We integrate over \(x'\) from \(-l\) to 1 since we designate this as the contact region. The expression \( \sigma _r(a,x')\) is still unknown and must be determined from the integral equation which follows from setting u(ax) equal to the contact displacement due to the expansion into the casing. This contact takes place over the region \(-l<x<l\) at \(r=a\). Once we have solved this integral equation for the unknown contact stresses, we can evaluate the stress and displacement fields everywhere. Because \( U(r,\zeta )\) is an even function of \(\zeta \), we can simplify the above integral representation as

$$\begin{aligned} u(r,x)=\int _{-l}^{l} \sigma _r(a,x')\left( \frac{1}{ \pi }\int _{0}^{\infty }\cos ( \zeta (x-x'))U(r,\zeta )\text {d}\zeta \right) \text {d}x'. \end{aligned}$$
(28)

We also anticipate that both u(rx) and \(\sigma _r(a,x)\) will be even functions of x which will simplify the integral representation further. Although our method can deal with more complicated displacements in the contact region, we assume \(u(a,x)=u_0\) a constant for \(-l<x<l\) and approximate the normal stress variation by

$$\begin{aligned} \sigma _r(a,x)=B/\surd (l^2-x^2). \end{aligned}$$
(29)

Note that this stress field is singular near the ends of the contact region. This can be shown to be a consequence of the contact boundary conditions and would also appear if we solved the integral equation numerically for all but special contact boundary conditions designed to remove this singularity. Arguments to support this contention can be made by approaching closely the ends of the contact region and scaling coordinates so that close to each end it looks locally plane. Alternatively note that \(\int _{0}^{\infty }\cos ( \zeta x)(Si(\zeta )/\zeta )\text {d}\zeta \) is proportional to log(x) as x tends to zero and the ratio \((Si(\zeta )/\zeta )/U(r,\zeta )\) is finite as \(\zeta \) tends to infinity so we can infer that the integral equation over \(x'\) has a dominant logarithmic singularity hence the assumed form \(\sigma _r(a,x)=B/\surd (l^2-x^2)\). This is not our main concern here because we are interested in the average stress due to the contact conditions. Changing the order of integration the integral equation now becomes

$$\begin{aligned} u_0=\frac{1}{ \pi }\int _{0}^{\infty }U(a,\zeta )\left( \int _{-l}^{l} \sigma _r(a,x')\cos ( \zeta (x-x'))\text {d}x'\right) \text {d}\zeta , \end{aligned}$$
(30)

and using the above expression for \(\sigma _r(a,x)\) it is convenient to use the substitutions \(x=l \cos (t)\) and \(x'= l \cos (t')\) and integrate over t and \(t'\) from zero to \(\pi \). Thus the integral equation is satisfied approximately. A numerical method using Tshebychev polynomials could have been used here but is not essential for our purpose. We find

$$\begin{aligned} u_0= B\int _{0}^{\infty }U(a,\zeta ) J_0(l\zeta )^2\text {d}\zeta . \end{aligned}$$
(31)

Finally if we substitute \(l \zeta = \zeta _1\) in the above integral we see that B is proportional to \((2 l u_0 E)/(2 a (1-\nu ^2))\) and inversely proportional to an integral which is weakly dependent on \(\nu \) and depends strongly on a / l.

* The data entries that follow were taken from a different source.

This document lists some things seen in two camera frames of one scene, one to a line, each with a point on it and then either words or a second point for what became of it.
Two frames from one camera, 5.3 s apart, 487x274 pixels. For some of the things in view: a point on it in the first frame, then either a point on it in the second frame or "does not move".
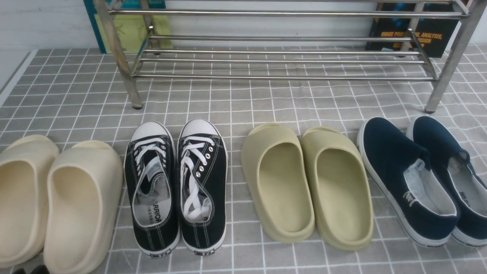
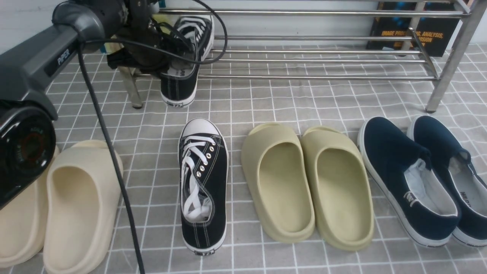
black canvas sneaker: [151, 184] to [194, 37]
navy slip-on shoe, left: [398, 166] does not move
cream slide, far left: [25, 166] does not move
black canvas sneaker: [202, 170] does not move
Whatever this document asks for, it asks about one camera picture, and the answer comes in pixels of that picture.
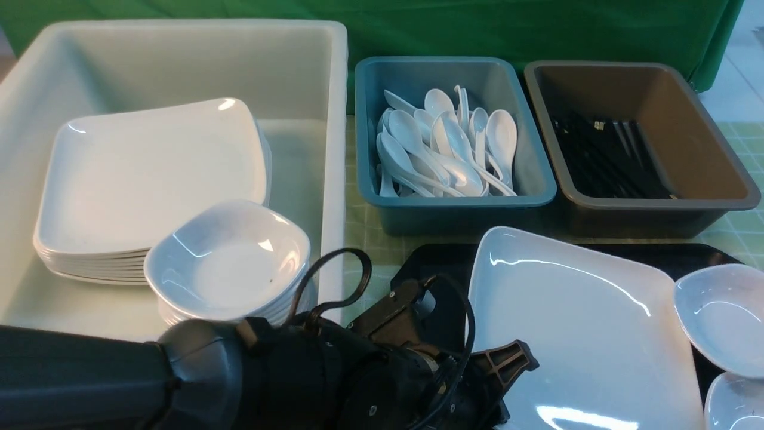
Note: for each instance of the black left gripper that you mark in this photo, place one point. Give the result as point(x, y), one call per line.
point(377, 375)

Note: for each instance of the white square rice plate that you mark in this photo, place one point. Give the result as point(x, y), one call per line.
point(610, 349)

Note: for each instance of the white bowl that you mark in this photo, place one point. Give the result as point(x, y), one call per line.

3 A simple force balance for plug placement

From the above analysis we have calculated the compressive contact stress \(\sigma _r(a,x)\) on the wall due to the plug expanding into it. This average stress (force per unit area) is just \((B \pi )/(2l)\). To estimate the resistance to movement of the plug due to the differential pressure from bottom to top of the plug, we need some knowledge of the friction coefficient of the bond between the expanded plug and the wall (whether it be casing or rock). This could perhaps be obtained by an appropriate pull-out test. If we assume this is known and we call it \(\eta \), then the net resistance to movement due to this friction is \(\eta (B\pi ) (2\pi a ) \) where a and 2l are the actual radius of the wellbore and length of the contact region. This has to be balanced with the force trying to move the plug which will be \((P_2-P_1 )\pi a^2\) where \(P_2-P_1\) is the difference in pressure between the bottom and top of the plug. Balancing these forces and substituting for B gives

$$\begin{aligned} \frac{2\pi E \eta }{(1-\nu ^2)} \frac{u_0}{a}\ge (P_2-P_1)I , \end{aligned}$$
(32)

where I is given by

$$\begin{aligned} I=-\int _{0}^{\infty } \frac{a_1 J_0(\zeta )^2 K_1(a_1 |\zeta |)^2}{[(a_1 \zeta )^2(K_0(a_1 |\zeta |)^2-K_1(a_1 |\zeta )|)^2)-2(1-\nu )K_1(a_1 |\zeta |)^2]}\text {d}\zeta , \end{aligned}$$
(33)

with \(a_1=a/l\). When one plots the integral I against \(a_1\), we see as might be expected that it increases as \(a_1\) increases implying that the effect of the differential pressure decreases as the ratio of contact length to radius increases. In Eq. (32) E is an effective medium value of Young’s modulus taking into account the casing thickness. Obviously this lies between the Young’s modulus of the casing and that of the rock. An expression for an effective shear modulus is given in Appendix. Also the correct casing geometry case can be evaluated by the methods of this note but is algebraically more complicated, where \(u_0/a\) is the dimensionless expansion into the casing, and the major unknown is \(\eta \) the friction coefficient. The detailed stress field could also be evaluated if required. Furthermore the analysis can be extended to multiple contact regions in a straightforward way.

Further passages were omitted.